Dans une lettre adressée au Premier ministre maltais, Robert Abela, publiée ce lundi, Dunja Mijatović, commissaire aux droits de l'homme du Conseil de l'Europe, exhorte le gouvernement maltais à satisfaire pleinement ses obligations envers les migrants, y compris les demandeurs d'asile et réfugiés qui traversent la Méditerranée pour atteindre l'Europe. Elle l'appelle également à « enquêter et traiter toutes les allégations crédibles de retard ou de passivité » face à « toute situation de détresse en mer ».

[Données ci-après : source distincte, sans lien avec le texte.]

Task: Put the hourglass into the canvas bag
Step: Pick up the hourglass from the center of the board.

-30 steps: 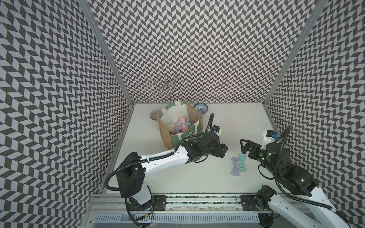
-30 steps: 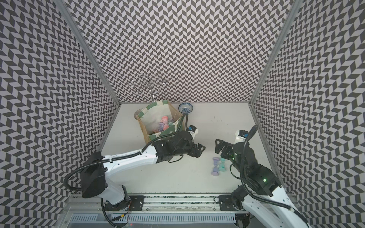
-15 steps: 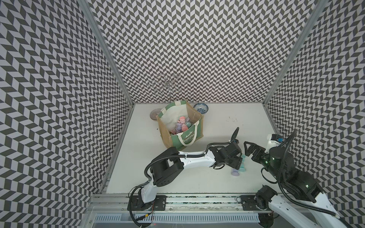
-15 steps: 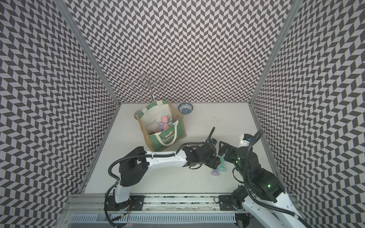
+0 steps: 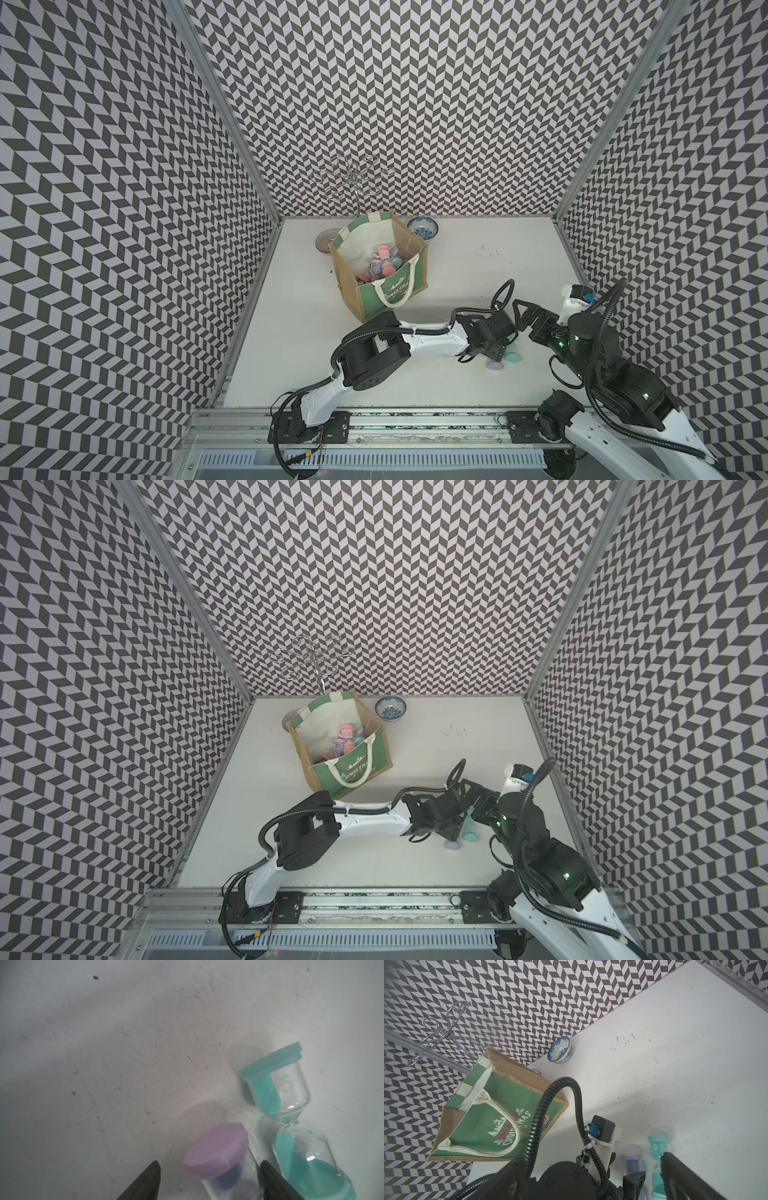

Notant que « la Libye ne peut être considérée comme un lieu sûr », elle demande au gouvernement maltais de s'abstenir de toute action ou instruction qui impliqueraient un retour des personnes secourues dans ce pays. Aucun transfert de responsabilité aux garde-côtes libyens ne peut être envisagé s'il présente un risque de débarquement en Libye, ajoute-t-elle, avant d'insister sur le fait que les problèmes liés à la pandémie de Covid-19 « ne peuvent annuler les obligations claires de sauver des vies en mer et d'assurer un débarquement rapide et sûr ».
La Commissaire conclut en invitant à nouveau les États membres du COE à être davantage solidaires avec les pays qui, comme Malte, sont en première ligne face aux migrations. (Véronique Leblanc)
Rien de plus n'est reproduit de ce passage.